Your RAG Pipeline Is a Product Decision, Not an Engineering One

TL;DR

RAG architecture choices (what to index, how to chunk, when to retrieve, what to cite) are product decisions with direct UX and trust implications
Most product teams delegate RAG entirely to engineering, then wonder why the AI feature hallucinates or returns irrelevant answers
A product manager who understands retrieval tradeoffs will build a fundamentally better AI product than one who treats RAG as a black box

Every AI product team has had this conversation.

The feature launches. The AI assistant answers questions from the company's knowledge base. In the demo, it's brilliant. In production, a customer asks something slightly outside the training data and the model confidently fabricates an answer that sounds authoritative and is completely wrong.

The PM says: "Why did it hallucinate?" The engineer says: "The retrieval didn't find a relevant chunk." The PM says: "Can you fix the retrieval?" The engineer says: "What do you want me to optimise for?"

Silence. Because the PM doesn't know. They specified "build a RAG-powered assistant" and assumed the rest was implementation detail.

It isn't. RAG architecture is a stack of product decisions disguised as engineering choices. Every layer of the pipeline (what you index, how you chunk it, how you retrieve, how you rank, how you present sources) has direct implications for user experience, trust, accuracy, cost, and latency. If the product manager isn't making those decisions, nobody is. And the AI feature will reflect that absence.

What product decisions are hidden in a RAG pipeline?

Let me walk through the pipeline and show where the product decisions hide.

What to index

This is content strategy, not database administration.

Most teams start by indexing everything. Every document, every wiki page, every Slack message, every support ticket. The assumption is that more data means better answers.

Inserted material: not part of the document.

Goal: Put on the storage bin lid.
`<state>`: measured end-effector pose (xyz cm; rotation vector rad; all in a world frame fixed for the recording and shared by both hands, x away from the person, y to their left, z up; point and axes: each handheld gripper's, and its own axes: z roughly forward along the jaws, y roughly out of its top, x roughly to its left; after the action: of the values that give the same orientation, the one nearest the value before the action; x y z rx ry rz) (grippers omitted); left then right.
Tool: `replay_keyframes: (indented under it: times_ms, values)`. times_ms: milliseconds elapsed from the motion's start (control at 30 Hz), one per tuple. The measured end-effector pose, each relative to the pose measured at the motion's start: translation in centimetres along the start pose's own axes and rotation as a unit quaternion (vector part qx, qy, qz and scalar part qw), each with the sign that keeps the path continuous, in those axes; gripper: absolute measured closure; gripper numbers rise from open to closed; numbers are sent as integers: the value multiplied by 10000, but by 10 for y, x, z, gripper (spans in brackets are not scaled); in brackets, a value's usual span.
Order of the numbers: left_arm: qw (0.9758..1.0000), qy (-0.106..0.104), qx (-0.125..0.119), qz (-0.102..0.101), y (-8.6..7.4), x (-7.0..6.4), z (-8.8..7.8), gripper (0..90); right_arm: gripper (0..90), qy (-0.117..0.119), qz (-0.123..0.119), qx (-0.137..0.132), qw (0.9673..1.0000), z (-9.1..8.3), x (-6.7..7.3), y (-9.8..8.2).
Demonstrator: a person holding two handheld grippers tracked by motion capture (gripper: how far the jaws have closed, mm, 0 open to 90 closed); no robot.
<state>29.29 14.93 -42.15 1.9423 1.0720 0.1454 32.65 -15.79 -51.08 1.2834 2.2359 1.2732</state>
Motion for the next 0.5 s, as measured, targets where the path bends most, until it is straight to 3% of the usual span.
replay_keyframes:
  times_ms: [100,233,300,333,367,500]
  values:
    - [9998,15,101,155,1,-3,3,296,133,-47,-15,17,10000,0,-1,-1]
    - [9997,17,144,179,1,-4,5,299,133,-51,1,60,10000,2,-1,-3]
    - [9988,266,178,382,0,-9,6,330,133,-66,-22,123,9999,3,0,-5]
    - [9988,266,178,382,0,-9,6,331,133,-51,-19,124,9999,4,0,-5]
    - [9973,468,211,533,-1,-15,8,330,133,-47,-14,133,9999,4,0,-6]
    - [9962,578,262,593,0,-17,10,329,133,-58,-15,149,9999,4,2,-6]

It doesn't. More data means more retrieval noise. If your index contains outdated policies, draft documents, internal debates, and contradictory information, the retrieval system will surface contradictions. The model will try to reconcile them. Sometimes it will succeed. Sometimes it will average two contradictory answers into one confidently wrong answer.

The product decision: What is the authoritative source of truth for each type of question? If a customer asks about your return policy, should the retrieval hit the current policy document, last year's policy document, the Slack thread where someone debated changing the policy, and the support ticket where an agent made a one-time exception? Or should it hit only the current policy document?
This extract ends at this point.